=== Task directions ===
Print exactly those lines that run from the beginning of the data to the line bearing "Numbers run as", inclusive.

=== Data provided ===
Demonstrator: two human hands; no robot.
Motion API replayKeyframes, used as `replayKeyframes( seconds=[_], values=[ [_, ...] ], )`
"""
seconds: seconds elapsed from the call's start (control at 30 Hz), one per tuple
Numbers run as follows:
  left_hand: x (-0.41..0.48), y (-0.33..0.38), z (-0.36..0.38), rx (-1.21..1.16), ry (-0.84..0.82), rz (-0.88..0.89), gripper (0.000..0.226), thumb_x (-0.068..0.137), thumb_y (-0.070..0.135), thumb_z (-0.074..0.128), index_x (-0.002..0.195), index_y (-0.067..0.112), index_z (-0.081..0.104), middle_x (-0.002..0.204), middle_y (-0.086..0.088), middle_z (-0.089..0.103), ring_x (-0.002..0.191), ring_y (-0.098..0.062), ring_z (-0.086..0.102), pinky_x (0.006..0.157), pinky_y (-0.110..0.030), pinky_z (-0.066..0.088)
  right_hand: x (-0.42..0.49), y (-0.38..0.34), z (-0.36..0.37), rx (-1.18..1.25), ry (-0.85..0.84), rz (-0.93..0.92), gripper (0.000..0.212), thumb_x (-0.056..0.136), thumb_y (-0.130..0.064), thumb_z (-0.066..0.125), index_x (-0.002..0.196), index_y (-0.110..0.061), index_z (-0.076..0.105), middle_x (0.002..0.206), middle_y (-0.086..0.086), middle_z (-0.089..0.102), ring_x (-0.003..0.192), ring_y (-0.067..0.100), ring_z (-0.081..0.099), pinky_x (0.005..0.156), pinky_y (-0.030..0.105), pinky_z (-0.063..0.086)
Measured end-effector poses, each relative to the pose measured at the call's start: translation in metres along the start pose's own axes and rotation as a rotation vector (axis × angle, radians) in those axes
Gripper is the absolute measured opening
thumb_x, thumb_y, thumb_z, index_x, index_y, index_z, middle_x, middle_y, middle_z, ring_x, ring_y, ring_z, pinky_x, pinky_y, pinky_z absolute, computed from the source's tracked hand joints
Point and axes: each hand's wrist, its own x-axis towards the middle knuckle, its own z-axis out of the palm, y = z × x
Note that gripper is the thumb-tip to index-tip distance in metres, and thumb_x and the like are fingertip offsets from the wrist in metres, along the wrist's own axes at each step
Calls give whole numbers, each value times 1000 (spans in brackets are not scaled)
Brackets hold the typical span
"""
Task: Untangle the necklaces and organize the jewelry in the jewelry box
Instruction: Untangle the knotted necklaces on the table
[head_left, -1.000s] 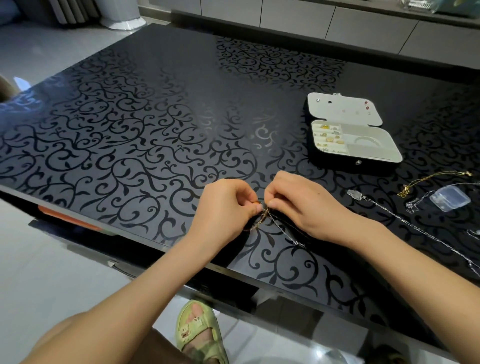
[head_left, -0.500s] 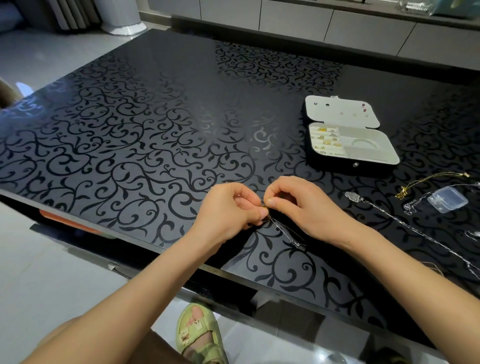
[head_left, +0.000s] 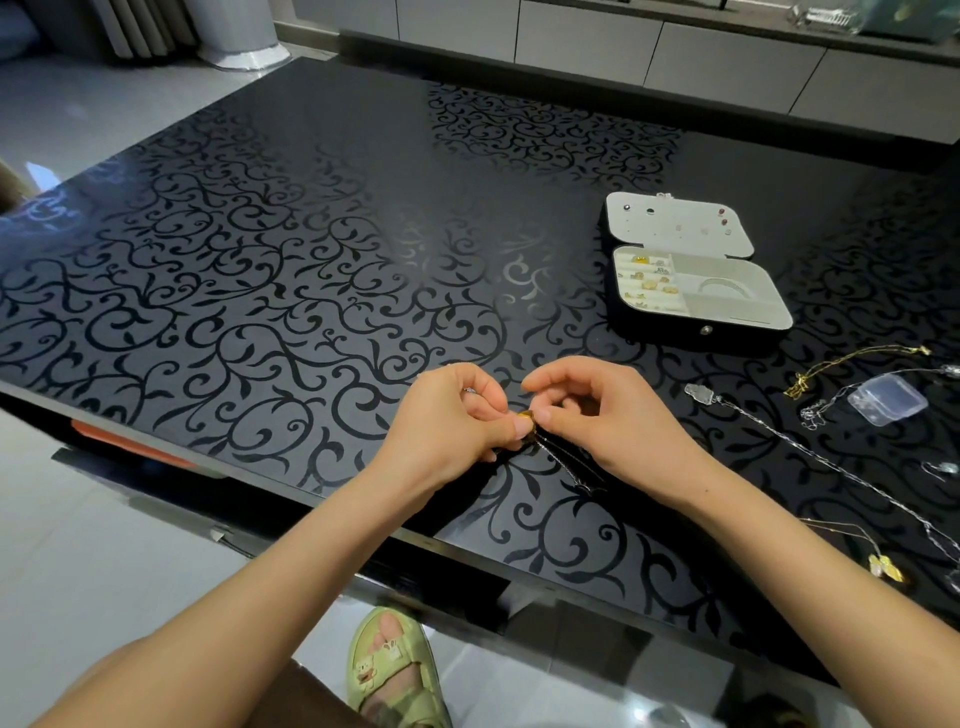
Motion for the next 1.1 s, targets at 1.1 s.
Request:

=== Finished task ===
Demonstrator: two human hands; no robot.
Motion API replayKeyframes, used as `replayKeyframes( seconds=[_], values=[ [_, ...] ], )`
"""
seconds: seconds elapsed from the call's start (control at 30 Hz), one per tuple
Numbers run as follows:

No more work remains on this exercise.